Le ministère de l’Éducation nationale a annoncé que 442 mises en demeure avaient déjà été adressées à des établissements privés sous contrat après la vaste campagne d’inspections lancée dans la foulée du scandale de Notre-Dame-de-Bétharram. Selon le ministre Édouard Geffray, près d’un tiers des établissements contrôlés présentaient des anomalies nécessitant une mise en conformité.
Ces contrôles avaient été décidés après les révélations de violences physiques et sexuelles dans plusieurs établissements catholiques privés, notamment à Bétharram. Le gouvernement avait alors promis un renforcement massif des inspections dans l’enseignement privé sous contrat, longtemps accusé par certains syndicats et associations de bénéficier d’un contrôle insuffisant de l’État.
Des centaines d’irrégularités relevées
Au total, plus de 1 100 contrôles ont déjà été achevés, tandis que plusieurs centaines d’autres sont encore en cours ou programmés d’ici la fin de l’année 2026. Parmi les irrégularités constatées figurent des problèmes administratifs, des défauts de contrôle d’honorabilité du personnel, des questions de sécurité ainsi que des manquements concernant certains enseignements obligatoires.

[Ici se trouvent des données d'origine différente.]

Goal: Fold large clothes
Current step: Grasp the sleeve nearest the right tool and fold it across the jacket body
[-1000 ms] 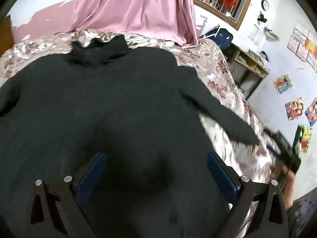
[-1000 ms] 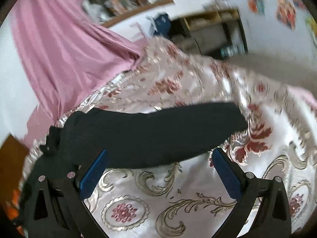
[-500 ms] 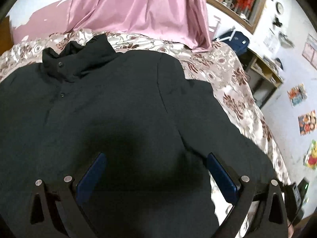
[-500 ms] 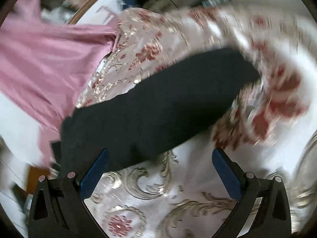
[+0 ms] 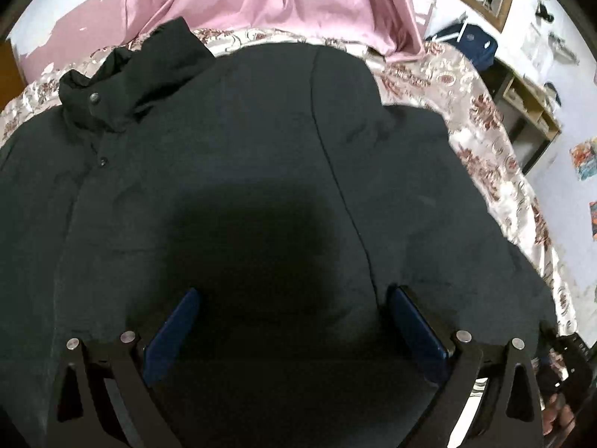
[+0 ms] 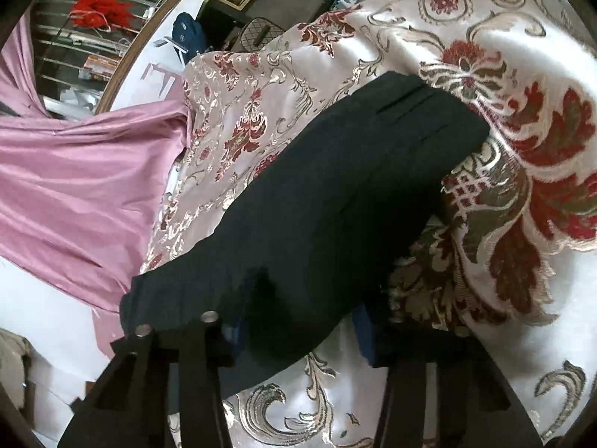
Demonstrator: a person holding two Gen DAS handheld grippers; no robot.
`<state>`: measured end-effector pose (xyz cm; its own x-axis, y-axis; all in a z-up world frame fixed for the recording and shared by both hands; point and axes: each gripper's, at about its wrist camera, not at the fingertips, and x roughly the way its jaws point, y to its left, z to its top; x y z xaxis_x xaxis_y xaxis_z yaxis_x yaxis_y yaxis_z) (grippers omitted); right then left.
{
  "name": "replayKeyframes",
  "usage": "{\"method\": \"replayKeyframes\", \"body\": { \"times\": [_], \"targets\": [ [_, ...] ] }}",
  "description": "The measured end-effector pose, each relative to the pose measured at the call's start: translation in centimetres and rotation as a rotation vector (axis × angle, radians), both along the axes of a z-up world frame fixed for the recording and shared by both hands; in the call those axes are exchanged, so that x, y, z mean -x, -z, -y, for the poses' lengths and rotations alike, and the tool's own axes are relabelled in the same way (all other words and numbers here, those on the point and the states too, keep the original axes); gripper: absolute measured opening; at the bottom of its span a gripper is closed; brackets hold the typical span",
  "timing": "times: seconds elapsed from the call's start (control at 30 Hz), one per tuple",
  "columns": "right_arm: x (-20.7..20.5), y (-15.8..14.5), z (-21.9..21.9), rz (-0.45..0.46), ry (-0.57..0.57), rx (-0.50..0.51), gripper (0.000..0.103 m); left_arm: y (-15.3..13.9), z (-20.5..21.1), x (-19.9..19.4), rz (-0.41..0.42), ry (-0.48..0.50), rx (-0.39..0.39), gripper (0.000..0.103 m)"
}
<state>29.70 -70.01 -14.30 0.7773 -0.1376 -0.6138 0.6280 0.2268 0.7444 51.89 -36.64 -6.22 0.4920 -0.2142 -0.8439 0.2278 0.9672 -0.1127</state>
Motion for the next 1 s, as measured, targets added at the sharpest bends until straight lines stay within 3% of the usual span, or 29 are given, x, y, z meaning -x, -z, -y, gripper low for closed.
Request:
{"method": "replayKeyframes", "body": {
  "times": [0.13, 0.23, 0.4, 0.47, 0.53, 0.6, 0.77, 0.87, 1.0],
  "targets": [
    [0.3, -0.4, 0.6, 0.030, -0.002, 0.021, 0.014, 0.1, 0.0, 0.3, -0.003, 0.016, -0.034, 0.103],
    [1.1, -2.5, 0.2, 0.021, -0.020, 0.126, 0.009, -0.4, -0.7, 0.8, -0.009, 0.029, -0.005, 0.103],
    [0.9, -8.5, -1.4, 0.023, -0.040, 0.342, 0.008, -2.3, -4.2, 2.2, -0.038, 0.085, 0.085, 0.101],
    [1.1, -11.4, -2.5, 0.041, -0.045, 0.430, 0.008, -2.8, -5.6, 2.6, -0.058, 0.102, 0.071, 0.102],
    [1.7, -13.8, -3.5, 0.061, -0.047, 0.503, 0.008, -3.3, -7.8, 3.3, -0.073, 0.115, 0.008, 0.102],
    [1.8, -16.4, -5.4, 0.082, -0.047, 0.594, 0.008, -3.7, -10.3, 4.1, -0.080, 0.118, -0.038, 0.102],
    [1.7, -22.3, -11.9, 0.125, -0.075, 0.824, 0.008, -4.7, -18.9, 5.6, -0.082, 0.076, -0.054, 0.101],
    [0.3, -24.8, -17.2, 0.101, -0.177, 0.983, 0.007, -5.3, -24.1, 6.6, -0.072, 0.042, -0.060, 0.101],
    [-2.3, -26.2, -25.5, 0.082, -0.394, 1.188, 0.008, -5.9, -31.1, 7.9, -0.052, -0.010, 0.019, 0.101]
  ]
}}
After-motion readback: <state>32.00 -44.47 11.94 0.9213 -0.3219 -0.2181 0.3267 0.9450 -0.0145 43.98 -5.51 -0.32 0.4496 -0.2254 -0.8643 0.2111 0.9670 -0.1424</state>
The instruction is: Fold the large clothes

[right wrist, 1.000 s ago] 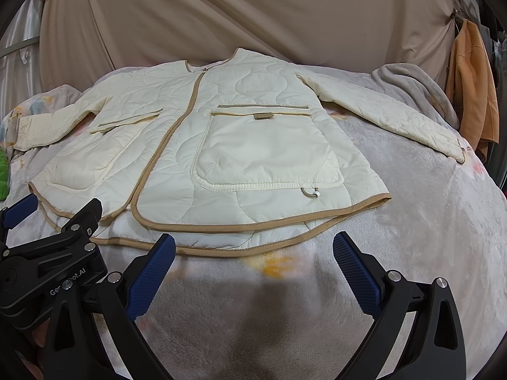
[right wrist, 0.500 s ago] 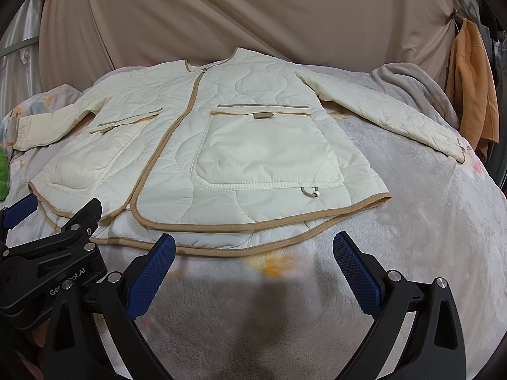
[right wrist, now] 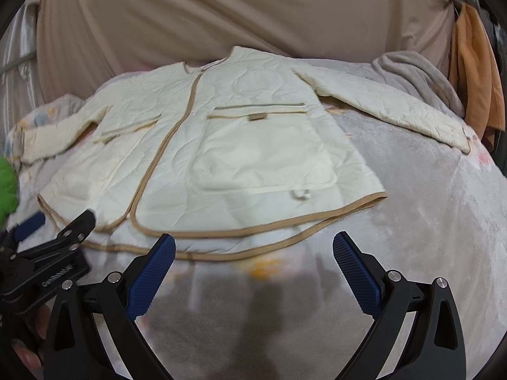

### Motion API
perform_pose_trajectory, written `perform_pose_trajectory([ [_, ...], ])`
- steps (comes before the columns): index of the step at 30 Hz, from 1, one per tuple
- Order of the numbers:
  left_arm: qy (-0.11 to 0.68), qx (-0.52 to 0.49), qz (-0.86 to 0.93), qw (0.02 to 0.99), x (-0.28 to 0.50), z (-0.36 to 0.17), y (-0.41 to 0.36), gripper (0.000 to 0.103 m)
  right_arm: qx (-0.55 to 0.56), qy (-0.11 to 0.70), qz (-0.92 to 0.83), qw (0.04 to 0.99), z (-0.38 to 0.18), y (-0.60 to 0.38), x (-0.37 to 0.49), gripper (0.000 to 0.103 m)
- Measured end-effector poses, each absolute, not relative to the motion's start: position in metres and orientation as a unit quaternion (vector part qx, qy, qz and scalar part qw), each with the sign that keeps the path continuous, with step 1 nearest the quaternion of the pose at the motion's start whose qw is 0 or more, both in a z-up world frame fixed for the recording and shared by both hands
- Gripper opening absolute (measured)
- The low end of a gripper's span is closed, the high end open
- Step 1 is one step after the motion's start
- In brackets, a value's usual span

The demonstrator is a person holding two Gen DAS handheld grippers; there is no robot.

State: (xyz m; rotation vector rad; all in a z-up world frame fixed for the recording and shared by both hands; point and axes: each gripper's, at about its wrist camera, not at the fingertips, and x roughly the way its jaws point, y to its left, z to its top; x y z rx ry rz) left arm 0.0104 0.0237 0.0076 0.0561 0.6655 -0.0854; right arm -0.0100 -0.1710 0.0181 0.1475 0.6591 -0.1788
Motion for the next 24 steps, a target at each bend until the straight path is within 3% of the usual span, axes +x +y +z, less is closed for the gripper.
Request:
perform_pose_trajectory([
  [6, 0.316, -0.006, -0.039, 0.948, 0.023, 0.031, 0.071, 0.098, 0.148, 0.323, -0.128, 0.926, 0.038, -0.296, -0.004, 0.098],
  [15, 0.293, 0.051, 0.036, 0.954, 0.062, 0.052, 0.093, 0.098, 0.317, 0.309, -0.227, 0.867, 0.021, -0.52, 0.032, 0.098],
  [21, 0.302, 0.043, 0.05, 0.951, 0.09, 0.054, 0.095, 0.098, 0.387, 0.282, -0.261, 0.838, 0.004, -0.599, 0.06, 0.097],
  [22, 0.303, 0.045, 0.051, 0.951, 0.093, 0.053, 0.095, 0.098, 0.395, 0.278, -0.262, 0.835, 0.002, -0.605, 0.063, 0.096],
  [24, 0.308, 0.051, 0.054, 0.948, 0.101, 0.049, 0.094, 0.098, 0.413, 0.267, -0.256, 0.833, -0.001, -0.615, 0.073, 0.074],
])
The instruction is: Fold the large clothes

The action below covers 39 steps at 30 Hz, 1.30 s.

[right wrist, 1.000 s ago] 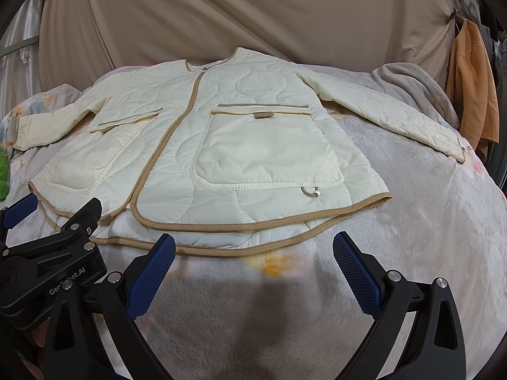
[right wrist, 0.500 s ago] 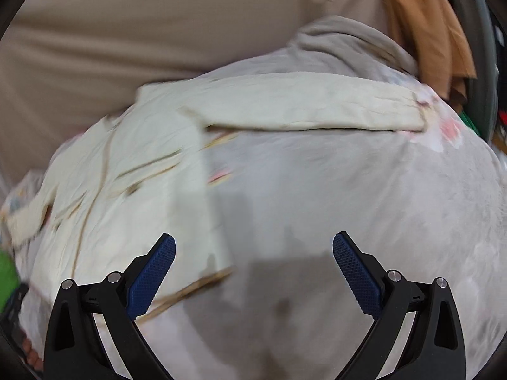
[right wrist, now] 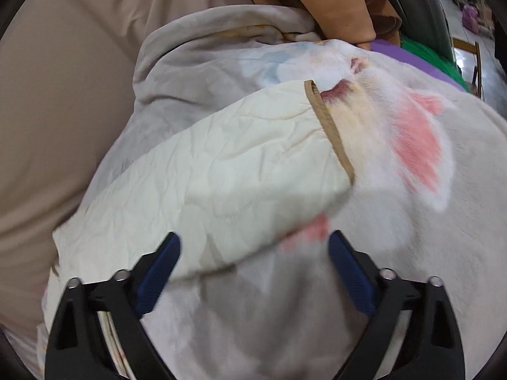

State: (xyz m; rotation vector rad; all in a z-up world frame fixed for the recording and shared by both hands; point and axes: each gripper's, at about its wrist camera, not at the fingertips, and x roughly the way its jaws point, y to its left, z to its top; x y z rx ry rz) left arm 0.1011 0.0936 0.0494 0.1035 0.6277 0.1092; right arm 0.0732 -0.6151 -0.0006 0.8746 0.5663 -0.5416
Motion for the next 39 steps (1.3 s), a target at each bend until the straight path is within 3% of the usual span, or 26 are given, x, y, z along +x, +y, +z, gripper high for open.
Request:
perform_pose_trajectory([
  [2, 0.313, 0.054, 0.054, 0.947, 0.107, 0.046, 0.093, 0.098, 0.417, 0.264, -0.257, 0.831, 0.002, -0.618, 0.082, 0.064],
  [4, 0.316, 0.054, 0.055, 0.946, 0.113, 0.044, 0.094, 0.098, 0.399, 0.252, -0.267, 0.84, 0.013, -0.617, 0.091, 0.046],
  [6, 0.318, 0.055, 0.056, 0.945, 0.117, 0.041, 0.094, 0.098, 0.365, 0.248, -0.277, 0.854, 0.03, -0.612, 0.103, 0.017],
  [7, 0.32, 0.056, 0.055, 0.944, 0.119, 0.039, 0.094, 0.098, 0.351, 0.243, -0.277, 0.861, 0.04, -0.608, 0.108, 0.013],
  [12, 0.325, 0.06, 0.052, 0.943, 0.125, 0.033, 0.091, 0.098, 0.29, 0.195, -0.218, 0.911, 0.11, -0.558, 0.141, 0.003],
  [18, 0.318, 0.059, 0.04, 0.945, 0.128, 0.038, 0.088, 0.098, 0.182, 0.169, -0.076, 0.966, 0.192, -0.422, 0.21, 0.002],
  [23, 0.305, 0.049, 0.026, 0.951, 0.132, 0.052, 0.09, 0.098, 0.104, 0.187, 0.073, 0.974, 0.211, -0.27, 0.268, 0.001],
  [28, 0.294, 0.039, 0.014, 0.955, 0.135, 0.063, 0.096, 0.098, 0.038, 0.245, 0.146, 0.958, 0.17, -0.152, 0.301, 0.002],
  [29, 0.291, 0.036, 0.011, 0.956, 0.135, 0.064, 0.098, 0.098, 0.031, 0.254, 0.149, 0.955, 0.159, -0.142, 0.301, 0.006],
  [31, 0.293, 0.035, 0.004, 0.955, 0.137, 0.063, 0.1, 0.098, 0.012, 0.267, 0.139, 0.954, 0.137, -0.135, 0.298, 0.024],
  [32, 0.296, 0.034, -0.003, 0.954, 0.139, 0.062, 0.099, 0.098, 0.007, 0.271, 0.126, 0.954, 0.13, -0.14, 0.293, 0.04],
  [33, 0.304, 0.029, -0.016, 0.952, 0.143, 0.061, 0.098, 0.098, 0.005, 0.273, 0.112, 0.955, 0.12, -0.15, 0.288, 0.049],
  [37, 0.323, 0.008, -0.062, 0.944, 0.156, 0.061, 0.088, 0.098, -0.015, 0.278, 0.036, 0.96, 0.105, -0.207, 0.258, 0.058],
  [39, 0.321, 0.01, -0.077, 0.944, 0.159, 0.061, 0.077, 0.098, -0.053, 0.269, -0.027, 0.961, 0.096, -0.24, 0.242, 0.073],
])
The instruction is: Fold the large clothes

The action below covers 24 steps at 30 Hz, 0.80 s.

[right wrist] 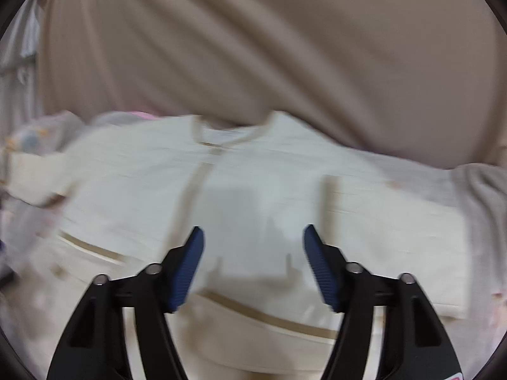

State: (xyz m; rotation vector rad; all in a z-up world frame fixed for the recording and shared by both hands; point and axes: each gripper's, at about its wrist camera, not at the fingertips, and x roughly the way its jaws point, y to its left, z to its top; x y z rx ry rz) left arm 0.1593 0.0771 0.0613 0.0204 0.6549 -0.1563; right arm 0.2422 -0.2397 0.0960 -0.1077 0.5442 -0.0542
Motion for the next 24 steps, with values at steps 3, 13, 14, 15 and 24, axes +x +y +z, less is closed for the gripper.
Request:
perform_pose_trajectory([
  [3, 0.331, 0.013, -0.101, 0.938, 0.166, 0.059, 0.055, 0.098, -0.101, 0.31, -0.081, 0.942, 0.074, -0.274, 0.248, 0.073],
  [13, 0.332, 0.024, -0.126, 0.934, 0.178, 0.064, 0.034, 0.098, -0.026, 0.34, -0.082, 0.936, 0.076, -0.296, 0.309, 0.009],
  [14, 0.334, 0.014, -0.128, 0.934, 0.182, 0.067, 0.039, 0.098, -0.014, 0.326, -0.064, 0.943, 0.089, -0.287, 0.309, 0.008],
  [15, 0.334, 0.003, -0.127, 0.934, 0.185, 0.069, 0.045, 0.098, -0.005, 0.313, -0.042, 0.949, 0.102, -0.276, 0.31, 0.008],
  [24, 0.339, -0.12, -0.102, 0.927, 0.227, 0.091, 0.12, 0.098, 0.041, 0.325, 0.242, 0.913, 0.112, -0.087, 0.343, 0.016],
])
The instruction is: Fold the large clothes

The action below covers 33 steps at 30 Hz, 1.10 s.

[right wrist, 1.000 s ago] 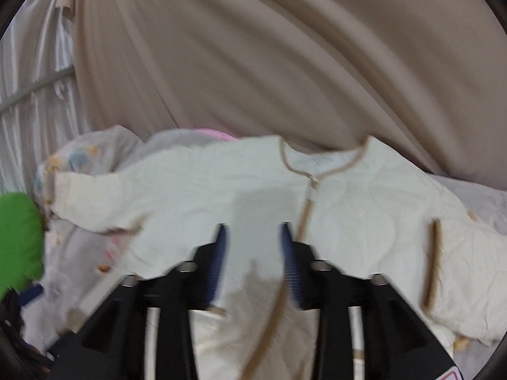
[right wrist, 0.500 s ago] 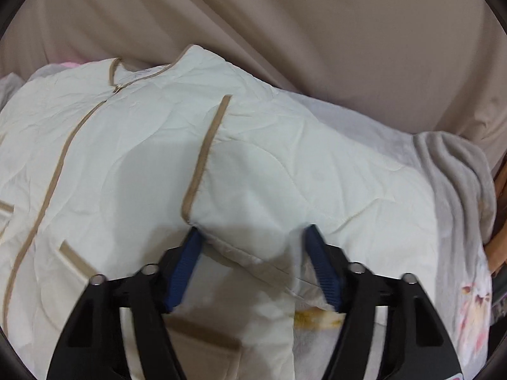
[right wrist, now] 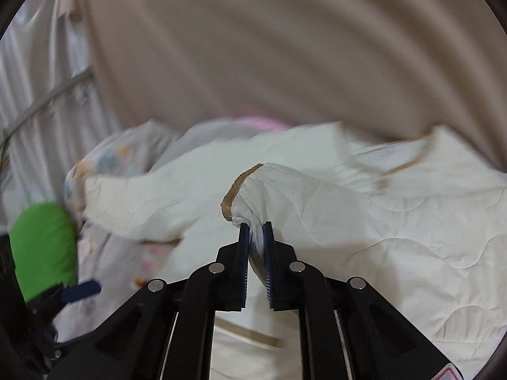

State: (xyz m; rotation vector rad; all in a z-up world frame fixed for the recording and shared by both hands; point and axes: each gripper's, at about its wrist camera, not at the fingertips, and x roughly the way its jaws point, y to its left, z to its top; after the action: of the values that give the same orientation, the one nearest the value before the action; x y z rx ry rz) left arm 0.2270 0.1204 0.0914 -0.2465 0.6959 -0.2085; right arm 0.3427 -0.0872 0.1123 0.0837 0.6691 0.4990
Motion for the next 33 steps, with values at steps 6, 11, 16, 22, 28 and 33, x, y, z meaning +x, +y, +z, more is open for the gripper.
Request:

Le ministère précise également que six situations ont conduit à des signalements au procureur de la République. Une partie de ces dossiers concernerait des faits potentiels de maltraitance ou de violences sur élèves révélés à l’occasion des inspections.
Une pression croissante sur l’enseignement privé
L’affaire Bétharram a profondément relancé le débat sur le contrôle des établissements privés sous contrat en France. Plusieurs parlementaires réclament désormais un encadrement beaucoup plus strict des structures bénéficiant de financements publics tout en conservant une large autonomie de fonctionnement.
Le ministère affirme pour sa part que la majorité des établissements concernés ont déjà commencé à se mettre en conformité après les rappels à l’ordre. Mais Édouard Geffray prévient que les structures qui refuseraient de corriger les problèmes identifiés pourraient faire l’objet de procédures administratives plus sévères dans les prochains mois.